**WHAT IS BEING ASKED**
Leave out all pictures. Return exactly the lines from the top of the material through the line containing "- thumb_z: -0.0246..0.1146".

**INFORMATION SUPPLIED**
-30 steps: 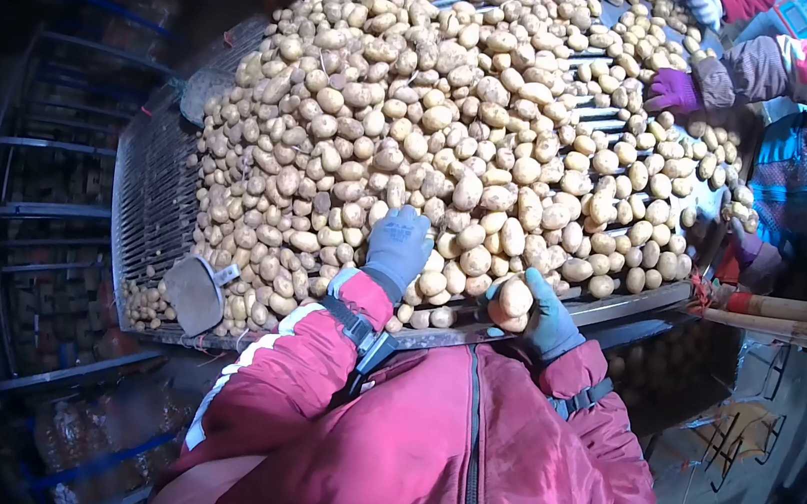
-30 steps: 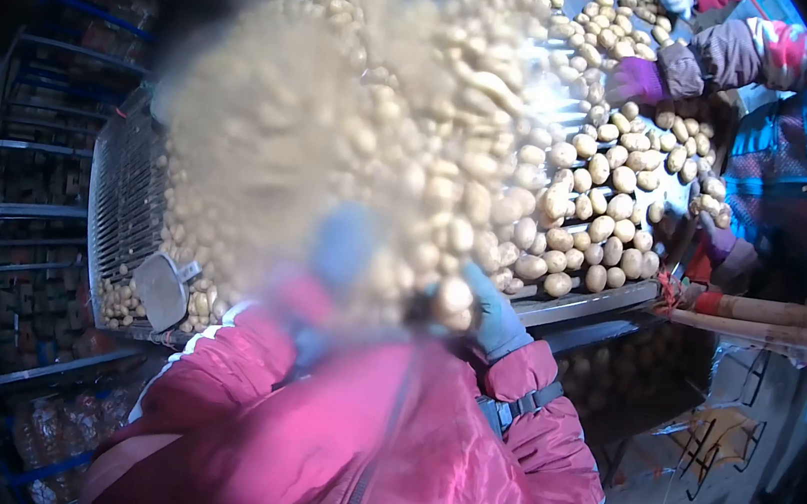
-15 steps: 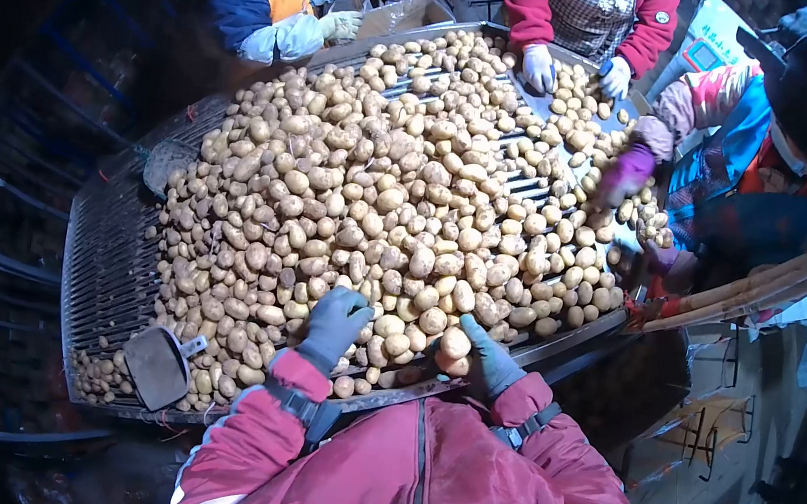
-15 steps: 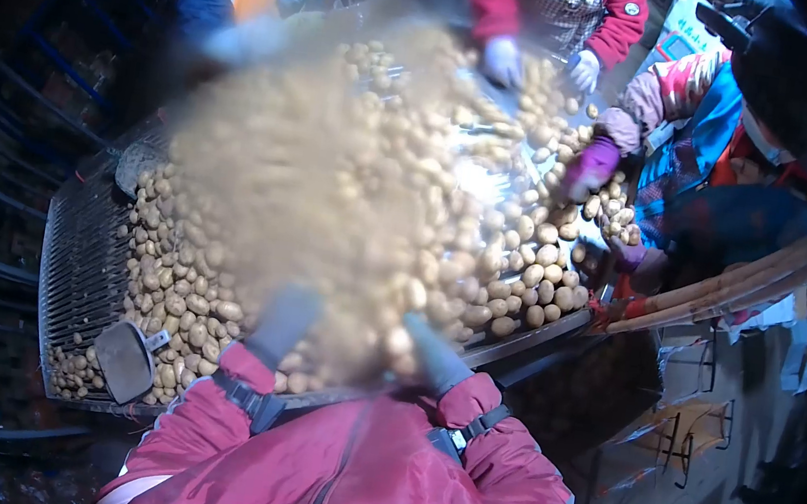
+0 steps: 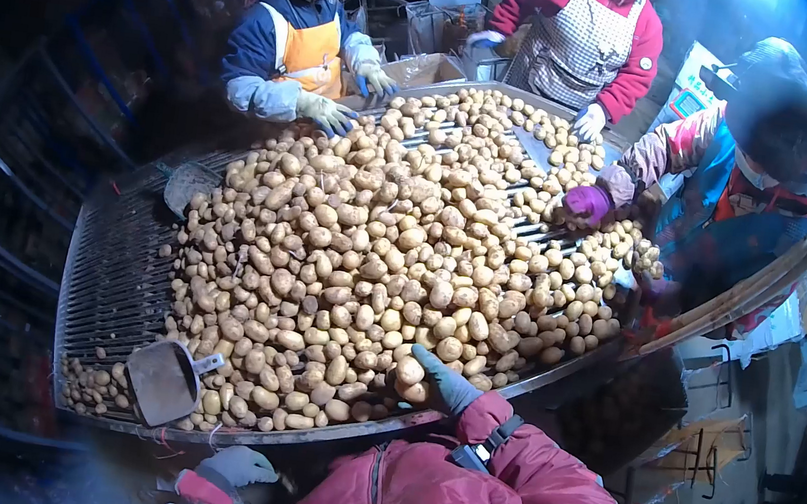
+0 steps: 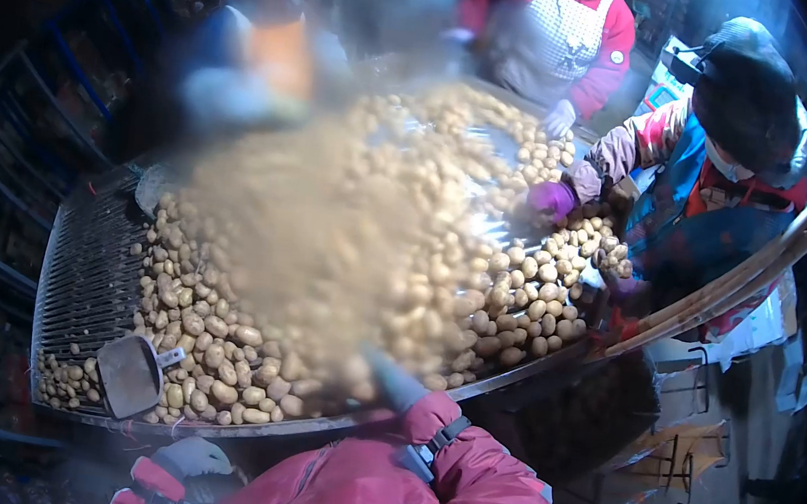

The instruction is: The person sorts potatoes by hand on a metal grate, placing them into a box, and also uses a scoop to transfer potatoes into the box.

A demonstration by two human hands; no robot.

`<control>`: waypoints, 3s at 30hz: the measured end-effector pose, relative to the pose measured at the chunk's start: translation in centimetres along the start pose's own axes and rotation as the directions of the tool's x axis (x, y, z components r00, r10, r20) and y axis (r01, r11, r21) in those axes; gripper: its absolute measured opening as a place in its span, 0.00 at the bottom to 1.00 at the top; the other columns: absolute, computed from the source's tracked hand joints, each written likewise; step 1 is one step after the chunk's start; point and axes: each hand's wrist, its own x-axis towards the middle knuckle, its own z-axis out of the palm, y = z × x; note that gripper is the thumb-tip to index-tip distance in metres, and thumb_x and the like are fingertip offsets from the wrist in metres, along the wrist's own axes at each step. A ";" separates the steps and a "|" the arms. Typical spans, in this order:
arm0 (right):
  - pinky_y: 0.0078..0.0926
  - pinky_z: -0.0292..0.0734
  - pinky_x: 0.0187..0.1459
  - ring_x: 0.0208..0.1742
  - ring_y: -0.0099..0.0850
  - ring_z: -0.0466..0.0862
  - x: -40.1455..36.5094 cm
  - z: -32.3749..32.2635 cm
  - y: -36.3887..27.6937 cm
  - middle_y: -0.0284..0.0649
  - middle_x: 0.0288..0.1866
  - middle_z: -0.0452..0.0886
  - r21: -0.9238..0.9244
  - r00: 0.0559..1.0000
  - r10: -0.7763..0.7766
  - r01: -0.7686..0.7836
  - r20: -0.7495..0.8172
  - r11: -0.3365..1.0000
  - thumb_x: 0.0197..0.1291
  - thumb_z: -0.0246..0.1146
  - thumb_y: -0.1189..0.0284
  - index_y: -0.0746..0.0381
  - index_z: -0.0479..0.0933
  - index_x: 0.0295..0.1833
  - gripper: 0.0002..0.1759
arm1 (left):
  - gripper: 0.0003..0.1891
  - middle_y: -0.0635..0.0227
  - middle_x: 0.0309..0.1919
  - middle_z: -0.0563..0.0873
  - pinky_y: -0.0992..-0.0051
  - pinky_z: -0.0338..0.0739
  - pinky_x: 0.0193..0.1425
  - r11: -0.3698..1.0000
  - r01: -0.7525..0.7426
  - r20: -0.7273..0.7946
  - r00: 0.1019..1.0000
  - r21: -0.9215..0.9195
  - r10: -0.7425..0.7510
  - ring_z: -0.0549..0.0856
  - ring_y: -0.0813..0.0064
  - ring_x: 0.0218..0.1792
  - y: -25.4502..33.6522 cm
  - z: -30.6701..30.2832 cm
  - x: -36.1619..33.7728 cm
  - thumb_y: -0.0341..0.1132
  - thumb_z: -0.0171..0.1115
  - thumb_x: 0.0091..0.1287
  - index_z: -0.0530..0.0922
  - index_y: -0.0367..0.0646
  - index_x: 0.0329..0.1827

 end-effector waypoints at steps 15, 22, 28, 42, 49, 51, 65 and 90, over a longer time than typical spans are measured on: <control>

**ANSWER**
-30 steps: 
-30 steps: 
-15 steps: 
-15 steps: 
+0 steps: 
+0 steps: 

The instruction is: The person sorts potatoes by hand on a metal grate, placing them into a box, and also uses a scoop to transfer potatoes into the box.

A demonstration by two human hands; no robot.

`<control>`: waypoints, 3s at 30hz: the measured end-effector pose, relative to the pose measured at the chunk's start: translation in centimetres along the start pose's own axes and rotation as the directions of the tool's x axis (x, y, z components r00, r10, r20) and y axis (r01, r11, r21) in those axes; gripper: its absolute measured opening as a place in its span, 0.00 at the bottom to 1.00 at the top; the other columns: absolute, computed from the source's tracked hand joints, each written likewise; step 1 is one step after the chunk's start; point and axes: each hand's wrist, its own x-axis towards the middle knuckle, its own z-axis out of the palm, y = z × x; note that gripper is the thumb-tip to index-tip distance in metres, and thumb_x and the like are fingertip offsets from the wrist in metres, along the wrist's own axes at each step. A ";" separates the steps and a "|" the arms. Typical spans, in this order:
arm0 (right):
  - pinky_y: 0.0078..0.0926
  - pinky_z: -0.0292..0.0734
  - pinky_x: 0.0187..0.1459
  - ring_x: 0.0208..0.1742
  - ring_y: -0.0099..0.0850
  - ring_z: -0.0466..0.0862
  - x: -40.1455..36.5094 cm
  - z: -32.3749..32.2635 cm
  - y: -36.3887..27.6937 cm
  - middle_y: -0.0284..0.0649
  - middle_x: 0.0288..0.1866
  - middle_z: -0.0452..0.0886
  - r21: -0.9238..0.9244
  - r00: 0.0559..1.0000
  - r10: -0.7763..0.7766
  - r01: -0.7686..0.7836
  - r20: -0.7495..0.8172
  - r11: -0.3365..1.0000
  - thumb_x: 0.0197..0.1291
  - thumb_z: -0.0246..0.1146

The response has been given in full.